Re: my weekend project: a streaming POP3 fetcher, replacing fetchmail/getmail

2021-04-07 Thread Kurt Hackenberg

On 2021/04/07 18:03, Cameron Simpson wrote:


Just tried it on the satellite link with an overnight load of messages,
normally a 10 minute exercise with getmail (give or take). 411 messages,
8.5 seconds.


Nice.

...regexps...are appalling for email addresses. When testing 
addresses, my filer does a correct address parse and compares the 
inner component (eg "c...@cskk.id.au" from "Cameron Simpson 
"), and can do set membership tests on that eg "is 
this address in this group?".
I agree that regexps on raw header values are not good enough for 
addresses, and that parsing and some kind of custom matching is the way 
to go. Set membership sounds useful.


Re: my weekend project: a streaming POP3 fetcher, replacing fetchmail/getmail

2021-04-07 Thread Cameron Simpson
On 06Apr2021 23:12, Kurt Hackenberg  wrote:
>On Wed, Apr 07, 2021 at 09:43:36AM +1000, Cameron Simpson wrote:
>>My new tool streams the fetches: it issues RETRs for every message up
>>front at maximum network speed - fully buffered and with no waits. A
>>parallel worker thread collects the messages as they come in at full
>>speed (the upstream server likely also gets to fully buffer); it issues
>>DELEtes as each message is saved, also fully buffered.
>
>Slick.  Clearly the right way to handle that high latency.

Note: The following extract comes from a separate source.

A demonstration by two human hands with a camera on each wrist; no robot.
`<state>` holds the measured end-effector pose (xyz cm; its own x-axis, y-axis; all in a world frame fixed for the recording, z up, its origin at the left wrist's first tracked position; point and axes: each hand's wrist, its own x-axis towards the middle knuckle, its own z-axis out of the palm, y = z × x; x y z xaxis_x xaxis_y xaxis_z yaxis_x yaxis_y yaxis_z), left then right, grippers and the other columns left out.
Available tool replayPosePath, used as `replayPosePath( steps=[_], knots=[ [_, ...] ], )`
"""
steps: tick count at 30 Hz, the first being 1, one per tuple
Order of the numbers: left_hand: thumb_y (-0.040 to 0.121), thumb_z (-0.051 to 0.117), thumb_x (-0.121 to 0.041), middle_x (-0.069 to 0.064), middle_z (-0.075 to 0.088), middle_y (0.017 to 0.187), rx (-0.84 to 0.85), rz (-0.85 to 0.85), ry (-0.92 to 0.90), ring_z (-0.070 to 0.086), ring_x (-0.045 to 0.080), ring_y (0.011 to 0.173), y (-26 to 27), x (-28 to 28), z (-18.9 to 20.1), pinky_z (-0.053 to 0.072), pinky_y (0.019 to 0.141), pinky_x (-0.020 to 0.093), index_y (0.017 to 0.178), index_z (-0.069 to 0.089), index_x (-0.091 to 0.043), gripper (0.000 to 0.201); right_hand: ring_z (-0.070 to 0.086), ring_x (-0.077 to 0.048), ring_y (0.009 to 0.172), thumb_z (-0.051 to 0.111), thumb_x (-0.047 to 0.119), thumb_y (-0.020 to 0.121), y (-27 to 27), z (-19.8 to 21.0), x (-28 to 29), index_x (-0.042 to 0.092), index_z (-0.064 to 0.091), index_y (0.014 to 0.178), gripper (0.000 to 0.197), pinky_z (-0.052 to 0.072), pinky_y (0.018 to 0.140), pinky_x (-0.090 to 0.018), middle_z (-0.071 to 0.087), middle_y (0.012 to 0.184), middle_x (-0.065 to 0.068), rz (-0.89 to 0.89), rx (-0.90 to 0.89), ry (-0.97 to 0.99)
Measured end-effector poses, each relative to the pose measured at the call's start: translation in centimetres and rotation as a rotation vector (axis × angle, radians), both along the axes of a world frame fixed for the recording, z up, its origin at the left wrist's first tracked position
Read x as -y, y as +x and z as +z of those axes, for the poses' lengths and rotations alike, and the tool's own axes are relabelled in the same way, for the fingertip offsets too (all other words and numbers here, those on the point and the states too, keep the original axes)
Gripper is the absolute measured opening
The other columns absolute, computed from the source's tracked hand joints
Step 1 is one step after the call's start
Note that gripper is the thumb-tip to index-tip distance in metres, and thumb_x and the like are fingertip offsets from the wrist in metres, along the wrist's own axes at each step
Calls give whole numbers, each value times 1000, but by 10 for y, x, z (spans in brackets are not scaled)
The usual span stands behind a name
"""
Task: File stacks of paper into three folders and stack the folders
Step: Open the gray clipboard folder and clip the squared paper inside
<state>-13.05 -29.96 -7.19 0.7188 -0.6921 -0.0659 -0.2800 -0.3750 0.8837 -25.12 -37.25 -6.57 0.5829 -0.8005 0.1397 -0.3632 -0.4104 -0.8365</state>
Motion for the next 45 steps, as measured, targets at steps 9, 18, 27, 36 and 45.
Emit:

Just tried it on the satellite link with an overnight load of messages, 
normally a 10 minute exercise with getmail (give or take). 411 messages, 
8.5 seconds.

>Have you ever tried the program fdm?  It fetches, filters, and
>delivers mail, like getmail and procmail combined.  I haven't tried
>it, but it looks interesting.

I have not.

My mail filer is decoupled from my fetcher: it monitors spool Maildirs 
(which also means I can refile a message just by saving it to a spool 
Maildir).  And it has its own syntax to my liking; other tools 
inherently will not :-)

And looking at the conf file, it seems that (like procmail, which I 
abandoned years ago) it matches using regexps. These are appalling for 
email addresses. When testing addresses, my filer does a correct address 
parse and compares the inner component (eg "c...@cskk.id.au" from "Cameron 
Simpson "), and can do set membership tests on that eg 
"is this address in this group?".

>This paragraph in its manual sounds like it might stream fetching like
>your program:
>
>"fdm tries to queue a number of mails simultaneously, so that older
>can be delivered while waiting for the server to provide the next. The
>maximum length of the queue for each account is set by the
>'queue-high' option (the default is two) and the maximum mail size
>accepted by the 'maximum-size' option (the default is 32 MB). In
>addition, the 'rewrite' action requires an additional temporary
>mail. Although fdm will fail rather than dropping mail if the disk
>becomes full, users should bear in mind the possibility and set the
>size of the temporary directory and the fdm options according to their
>needs."

I've been reading the manual. I think it does not. I think it actually 
allows the filing/saving to proceeed while requesting/fetching the next 
message. So a simple form of parallelism, but not one which reduces the 
fetch latency between requests.

>fdm is at github:
>
>
>The paragraph quoted above is at about line 300 in the manual, which is here:
>

Thanks. An interesting read.

Cheers,
Cameron Simpson 


Re: my weekend project: a streaming POP3 fetcher, replacing fetchmail/getmail

2021-04-06 Thread Kurt Hackenberg
On Wed, Apr 07, 2021 at 09:43:36AM +1000, Cameron Simpson wrote:

>My new tool streams the fetches: it issues RETRs for every message up
>front at maximum network speed - fully buffered and with no waits. A
>parallel worker thread collects the messages as they come in at full
>speed (the upstream server likely also gets to fully buffer); it issues
>DELEtes as each message is saved, also fully buffered.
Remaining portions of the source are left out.